Consider this scenario: You walk into your office one day carrying a book on management. Your employees groan, roll their eyes and make snide remarks about change coming to the office. If this has happened to you, it is likely because change has been mishandled in the past.

It's not unusual for a boss in a financial services practice to impose office-altering changes after he or she reads new books or attends conferences, but the changes often are mismanaged and could have a devastating effect on the firm in the long run.

Most office employees resist change, and some actively fight it. It requires a new learning curve. It means a loss of productivity during the learning phase and it means a disruption in daily activities. Therefore, unless there is an overwhelming reason for change, most employees will be uncomfortable with it.

Some employees may feel threatened by change. This may be a reaction to a loss of control or a perception that their job is going to go away once the change is effected. For this reason and others, implementing change in an office environment requires careful preparation and sensitivity to the perception of those who will be affected by it.

You cannot sell change to your employees. Selling change to employees is not a sustainable strategy for success. When office workers listen to the boss "selling them" on some revolutionary new way of doing things, most will smile and appear to accept the news, but quietly to themselves are saying, "No way is this going to work."

Change needs to be understood and managed in a co-operative environment. Instead of selling change, the owner or manager should be focused on being a settling influence as change is introduced. Firm owners and/or managers need to check that people affected by change agree with or at least understand the need for it, have a chance to decide how it will be managed, and to be involved in the planning and implementation.

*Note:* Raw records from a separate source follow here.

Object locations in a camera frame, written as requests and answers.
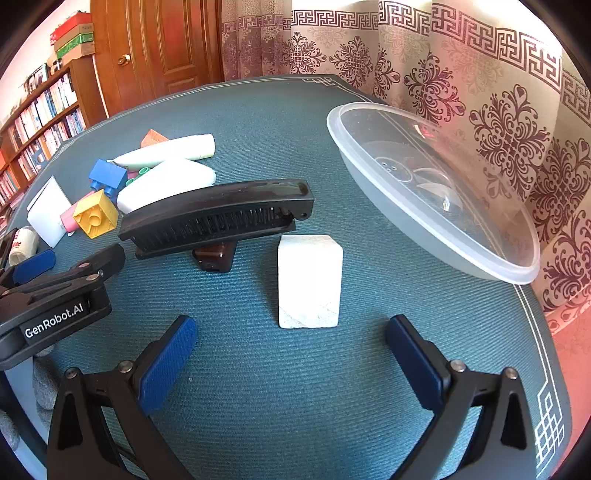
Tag green building block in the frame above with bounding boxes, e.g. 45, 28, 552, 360
124, 166, 152, 188

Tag clear plastic bowl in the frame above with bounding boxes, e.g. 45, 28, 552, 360
326, 102, 541, 284

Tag brown wooden door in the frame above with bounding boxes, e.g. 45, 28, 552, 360
90, 0, 225, 118

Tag small white sponge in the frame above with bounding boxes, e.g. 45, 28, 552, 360
27, 176, 72, 248

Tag red box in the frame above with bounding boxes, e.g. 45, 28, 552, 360
50, 11, 93, 44

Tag blue building block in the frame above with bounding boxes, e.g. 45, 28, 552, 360
89, 159, 127, 204

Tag white rounded case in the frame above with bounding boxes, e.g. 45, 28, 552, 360
116, 158, 217, 214

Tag white tape roll red print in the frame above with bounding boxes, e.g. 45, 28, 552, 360
8, 226, 40, 266

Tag brown cardboard box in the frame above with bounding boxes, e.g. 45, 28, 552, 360
55, 42, 96, 68

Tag pink foam hair roller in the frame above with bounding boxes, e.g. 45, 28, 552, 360
60, 170, 140, 236

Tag teal cloth-covered desktop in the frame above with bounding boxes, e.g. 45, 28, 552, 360
0, 74, 573, 480

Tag patterned beige curtain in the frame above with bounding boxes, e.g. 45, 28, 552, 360
221, 0, 591, 333

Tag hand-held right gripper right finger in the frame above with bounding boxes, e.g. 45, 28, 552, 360
386, 315, 539, 480

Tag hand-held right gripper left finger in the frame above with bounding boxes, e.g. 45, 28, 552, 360
46, 315, 198, 480

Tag black hair clip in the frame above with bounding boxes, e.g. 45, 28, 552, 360
117, 178, 315, 259

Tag person's left hand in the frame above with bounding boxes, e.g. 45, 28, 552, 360
32, 346, 63, 411

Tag white stone block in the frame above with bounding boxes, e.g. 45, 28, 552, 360
278, 234, 345, 330

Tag yellow building block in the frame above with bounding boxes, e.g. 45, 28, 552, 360
73, 189, 118, 239

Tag rows of books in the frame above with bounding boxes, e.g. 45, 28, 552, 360
0, 74, 88, 208

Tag brown bottle with gold cap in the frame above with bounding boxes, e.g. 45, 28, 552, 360
191, 242, 236, 273

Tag wooden bookshelf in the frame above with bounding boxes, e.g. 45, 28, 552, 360
0, 58, 109, 222

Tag green box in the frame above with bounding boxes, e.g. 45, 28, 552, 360
54, 32, 95, 54

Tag picture frame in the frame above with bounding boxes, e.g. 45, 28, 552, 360
25, 65, 49, 90

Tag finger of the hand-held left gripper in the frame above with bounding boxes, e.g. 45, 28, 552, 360
0, 244, 126, 324
0, 249, 57, 291

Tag white tapered pen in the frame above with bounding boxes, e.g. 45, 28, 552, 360
108, 134, 216, 169

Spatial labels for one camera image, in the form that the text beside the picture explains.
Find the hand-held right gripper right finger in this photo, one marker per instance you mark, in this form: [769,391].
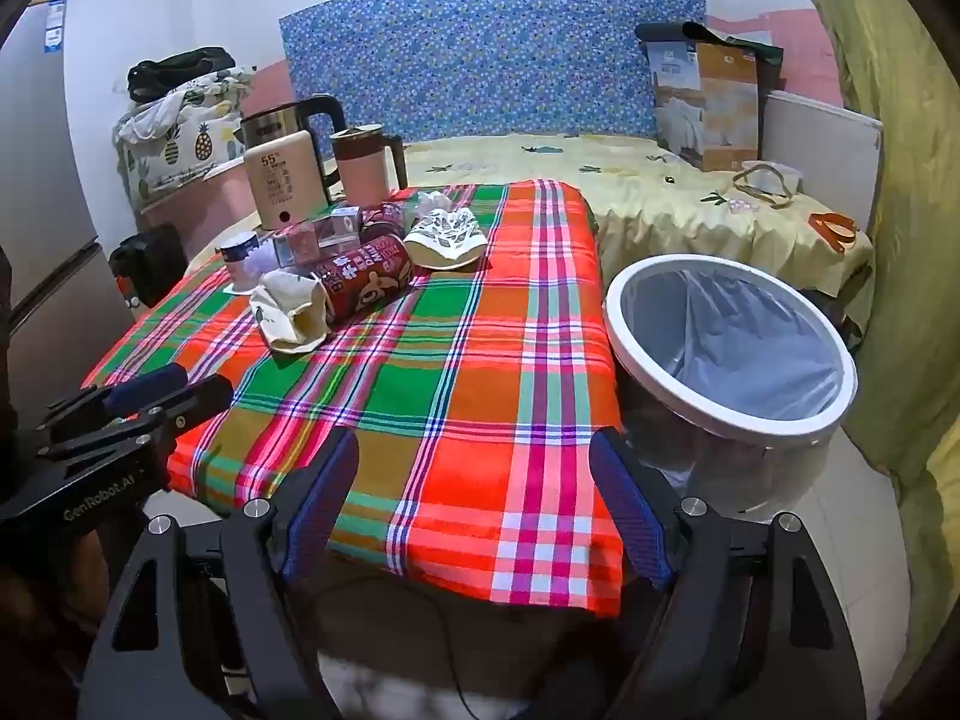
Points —
[628,510]

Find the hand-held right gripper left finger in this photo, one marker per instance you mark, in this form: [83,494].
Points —
[322,499]

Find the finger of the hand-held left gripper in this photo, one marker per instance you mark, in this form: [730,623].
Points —
[202,397]
[150,386]

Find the white round trash bin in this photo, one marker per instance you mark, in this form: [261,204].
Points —
[750,474]

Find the white yogurt cup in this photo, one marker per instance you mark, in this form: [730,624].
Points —
[238,251]

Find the red cartoon snack can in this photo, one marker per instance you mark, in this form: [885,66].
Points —
[367,277]

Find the white foam fruit net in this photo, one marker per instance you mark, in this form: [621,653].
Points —
[446,236]

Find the grey trash bag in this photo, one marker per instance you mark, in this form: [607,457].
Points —
[750,345]

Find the crumpled cream paper cup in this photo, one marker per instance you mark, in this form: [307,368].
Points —
[289,311]

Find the black backpack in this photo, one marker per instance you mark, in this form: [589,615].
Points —
[150,262]

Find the plaid tablecloth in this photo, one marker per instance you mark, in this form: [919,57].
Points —
[450,390]

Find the pink storage box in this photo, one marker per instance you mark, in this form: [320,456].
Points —
[217,202]

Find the beige rounded appliance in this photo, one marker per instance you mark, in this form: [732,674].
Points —
[285,180]

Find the grey refrigerator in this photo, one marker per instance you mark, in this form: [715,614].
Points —
[45,165]

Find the brown snack wrapper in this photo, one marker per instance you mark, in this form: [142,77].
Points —
[384,221]

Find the pineapple print cloth bundle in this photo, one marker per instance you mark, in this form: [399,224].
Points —
[187,135]

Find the pink mug with brown lid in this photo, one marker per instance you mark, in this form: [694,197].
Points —
[360,172]

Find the stainless steel kettle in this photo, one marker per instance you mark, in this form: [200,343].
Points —
[270,124]

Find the crumpled white tissue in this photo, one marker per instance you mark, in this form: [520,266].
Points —
[433,202]

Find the black bag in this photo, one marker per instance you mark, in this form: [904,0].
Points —
[180,71]

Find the bed with yellow sheet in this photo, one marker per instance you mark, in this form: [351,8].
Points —
[675,187]

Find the blue refrigerator sticker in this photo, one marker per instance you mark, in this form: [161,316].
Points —
[54,26]

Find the white panel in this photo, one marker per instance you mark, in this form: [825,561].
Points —
[817,157]

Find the printed cardboard box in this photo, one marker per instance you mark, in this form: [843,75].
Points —
[697,112]

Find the yellow curtain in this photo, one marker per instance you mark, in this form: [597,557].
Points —
[900,165]

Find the blue floral headboard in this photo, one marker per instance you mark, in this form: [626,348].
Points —
[487,52]

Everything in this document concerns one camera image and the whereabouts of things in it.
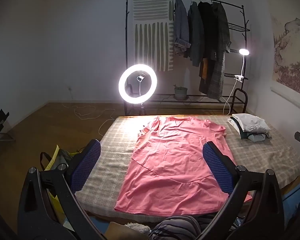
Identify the grey folded garment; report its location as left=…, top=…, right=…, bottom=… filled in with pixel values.
left=231, top=114, right=272, bottom=132

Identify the black coat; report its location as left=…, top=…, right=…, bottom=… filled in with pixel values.
left=197, top=1, right=219, bottom=94

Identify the green striped hanging cloth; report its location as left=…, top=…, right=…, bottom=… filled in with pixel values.
left=132, top=0, right=175, bottom=72

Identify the denim jacket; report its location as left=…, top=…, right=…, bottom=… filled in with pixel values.
left=174, top=0, right=192, bottom=55

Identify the pink t-shirt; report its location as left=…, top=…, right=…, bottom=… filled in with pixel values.
left=114, top=116, right=253, bottom=215

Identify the black metal frame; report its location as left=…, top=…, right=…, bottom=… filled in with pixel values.
left=234, top=88, right=248, bottom=113

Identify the beige plaid blanket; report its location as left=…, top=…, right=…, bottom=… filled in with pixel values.
left=75, top=115, right=300, bottom=218

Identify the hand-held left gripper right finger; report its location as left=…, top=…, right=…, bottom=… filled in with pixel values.
left=195, top=141, right=285, bottom=240

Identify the white folded garment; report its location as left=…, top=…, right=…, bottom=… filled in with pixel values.
left=227, top=117, right=243, bottom=133

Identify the light blue folded garment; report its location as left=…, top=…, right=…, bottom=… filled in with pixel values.
left=249, top=131, right=272, bottom=142

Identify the white floor cable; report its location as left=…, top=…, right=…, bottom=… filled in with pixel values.
left=64, top=102, right=118, bottom=135

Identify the yellow bag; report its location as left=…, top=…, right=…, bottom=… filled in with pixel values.
left=40, top=144, right=83, bottom=215

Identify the person's striped clothing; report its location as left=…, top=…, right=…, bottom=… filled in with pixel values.
left=149, top=215, right=240, bottom=240

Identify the orange garment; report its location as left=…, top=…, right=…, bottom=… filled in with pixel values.
left=199, top=58, right=209, bottom=79

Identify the landscape wall painting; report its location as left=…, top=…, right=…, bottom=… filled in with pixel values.
left=270, top=12, right=300, bottom=93

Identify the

What if change needs to be made quickly? If change is needed quickly, the first step is to probe the reasons why. Is the urgency real? Will the effects of agreeing to a more reasonable timeframe be more disastrous than trying to push through a quick change? Quick changes often lead to problems later, including but not limited to employee acceptance and adherence. Change of any sort needs to be fully explained and justified in order to get buy-in.

For most change to be successful, creating a sense of ownership is necessary. The simple fact is that conventional organizational change, which typically involves training and development (and 'motivation') frequently fails. It fails because employees look at things differently than owners and managers. Some bosses actually believe that people who are paid to do a job should do what they are told to do. Imposing change on people doesn't work because:

it assumes that the employee's personal aims and wishes are aligned with those of the organization or that there is no need for such alignment.

it assumes that the employee wants the type of change that the firm deems appropriate for them.